WHAT NEEDS TO BE DONE
State, as one number, how many lines in these records hold "container".

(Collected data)
+===+
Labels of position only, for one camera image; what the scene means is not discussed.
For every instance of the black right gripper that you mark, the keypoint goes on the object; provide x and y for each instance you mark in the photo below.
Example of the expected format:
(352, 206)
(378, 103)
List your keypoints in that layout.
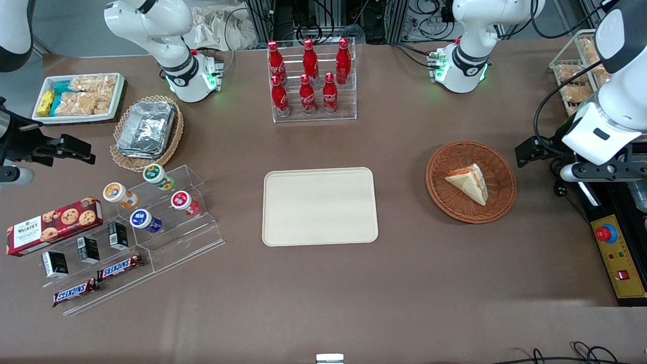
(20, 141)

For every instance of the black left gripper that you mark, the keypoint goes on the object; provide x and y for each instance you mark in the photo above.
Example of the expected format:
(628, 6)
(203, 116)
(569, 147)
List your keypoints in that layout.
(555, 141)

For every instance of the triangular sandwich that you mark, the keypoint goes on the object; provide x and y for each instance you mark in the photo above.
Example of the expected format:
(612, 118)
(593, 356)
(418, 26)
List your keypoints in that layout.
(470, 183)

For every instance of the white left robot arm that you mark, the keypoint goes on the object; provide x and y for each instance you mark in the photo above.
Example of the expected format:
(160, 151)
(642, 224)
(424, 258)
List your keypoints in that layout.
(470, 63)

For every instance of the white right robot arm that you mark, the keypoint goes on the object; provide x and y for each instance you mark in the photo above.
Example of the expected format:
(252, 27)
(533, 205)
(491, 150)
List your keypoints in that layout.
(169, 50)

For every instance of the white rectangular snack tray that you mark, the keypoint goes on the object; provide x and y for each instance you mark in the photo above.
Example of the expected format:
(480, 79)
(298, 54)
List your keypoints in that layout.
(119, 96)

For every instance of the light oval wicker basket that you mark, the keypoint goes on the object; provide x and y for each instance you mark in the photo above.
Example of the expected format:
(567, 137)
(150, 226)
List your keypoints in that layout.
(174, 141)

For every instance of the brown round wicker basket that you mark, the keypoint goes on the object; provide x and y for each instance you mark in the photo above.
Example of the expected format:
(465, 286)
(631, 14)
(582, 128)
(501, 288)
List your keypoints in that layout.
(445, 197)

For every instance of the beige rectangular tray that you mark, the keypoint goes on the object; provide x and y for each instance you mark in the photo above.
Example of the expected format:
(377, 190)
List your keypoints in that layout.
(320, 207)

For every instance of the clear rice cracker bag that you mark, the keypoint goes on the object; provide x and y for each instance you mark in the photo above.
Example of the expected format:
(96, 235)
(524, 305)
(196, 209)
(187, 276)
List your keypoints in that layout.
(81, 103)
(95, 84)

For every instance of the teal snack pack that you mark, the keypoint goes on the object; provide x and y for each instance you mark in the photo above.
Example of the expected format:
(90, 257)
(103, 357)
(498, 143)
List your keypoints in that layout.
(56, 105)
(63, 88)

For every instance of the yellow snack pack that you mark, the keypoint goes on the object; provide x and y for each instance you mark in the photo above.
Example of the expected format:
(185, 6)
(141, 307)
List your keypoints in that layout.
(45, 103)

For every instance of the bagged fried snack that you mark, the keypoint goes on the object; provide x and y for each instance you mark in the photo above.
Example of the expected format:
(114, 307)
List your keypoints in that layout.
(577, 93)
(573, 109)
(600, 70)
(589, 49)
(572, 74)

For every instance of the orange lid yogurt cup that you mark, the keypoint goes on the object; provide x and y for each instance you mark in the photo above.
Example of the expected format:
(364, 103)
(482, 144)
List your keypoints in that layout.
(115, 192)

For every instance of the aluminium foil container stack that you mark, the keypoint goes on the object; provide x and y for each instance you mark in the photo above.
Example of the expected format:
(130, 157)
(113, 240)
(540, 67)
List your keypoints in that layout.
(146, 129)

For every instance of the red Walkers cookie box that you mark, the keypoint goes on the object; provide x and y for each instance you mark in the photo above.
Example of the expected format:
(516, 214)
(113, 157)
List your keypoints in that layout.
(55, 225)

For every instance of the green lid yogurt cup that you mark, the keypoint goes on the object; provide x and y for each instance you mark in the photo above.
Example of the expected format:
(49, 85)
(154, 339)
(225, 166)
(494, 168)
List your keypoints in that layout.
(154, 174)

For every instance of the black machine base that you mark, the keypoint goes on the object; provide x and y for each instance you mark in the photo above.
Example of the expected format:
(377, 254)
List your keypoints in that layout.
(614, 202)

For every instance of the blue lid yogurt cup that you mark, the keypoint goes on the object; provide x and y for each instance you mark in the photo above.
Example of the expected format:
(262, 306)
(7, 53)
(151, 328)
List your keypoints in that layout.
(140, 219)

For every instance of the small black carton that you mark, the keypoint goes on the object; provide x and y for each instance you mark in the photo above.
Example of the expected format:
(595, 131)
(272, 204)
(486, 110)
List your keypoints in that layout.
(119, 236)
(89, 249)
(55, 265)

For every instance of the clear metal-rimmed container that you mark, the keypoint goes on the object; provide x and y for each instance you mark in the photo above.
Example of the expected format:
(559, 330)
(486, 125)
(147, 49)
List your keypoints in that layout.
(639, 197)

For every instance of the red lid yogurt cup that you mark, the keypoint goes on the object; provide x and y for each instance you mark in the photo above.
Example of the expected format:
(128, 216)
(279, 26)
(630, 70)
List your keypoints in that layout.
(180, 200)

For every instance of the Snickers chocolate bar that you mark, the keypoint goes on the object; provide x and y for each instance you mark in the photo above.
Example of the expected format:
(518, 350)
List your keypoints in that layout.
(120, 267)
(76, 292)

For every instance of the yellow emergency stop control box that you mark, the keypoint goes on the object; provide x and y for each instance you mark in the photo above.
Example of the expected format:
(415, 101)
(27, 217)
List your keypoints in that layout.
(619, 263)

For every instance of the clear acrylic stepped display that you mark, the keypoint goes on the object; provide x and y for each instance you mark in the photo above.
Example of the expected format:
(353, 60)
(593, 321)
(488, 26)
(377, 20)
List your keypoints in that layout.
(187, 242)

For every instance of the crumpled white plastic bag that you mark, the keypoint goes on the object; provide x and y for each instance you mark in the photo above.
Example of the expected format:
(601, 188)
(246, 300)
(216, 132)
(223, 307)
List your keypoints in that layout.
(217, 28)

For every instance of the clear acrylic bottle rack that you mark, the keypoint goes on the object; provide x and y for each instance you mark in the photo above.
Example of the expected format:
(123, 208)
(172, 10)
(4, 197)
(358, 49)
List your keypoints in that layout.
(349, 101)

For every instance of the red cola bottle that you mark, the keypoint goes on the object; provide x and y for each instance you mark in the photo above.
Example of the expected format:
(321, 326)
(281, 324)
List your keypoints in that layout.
+===+
ANSWER AREA
2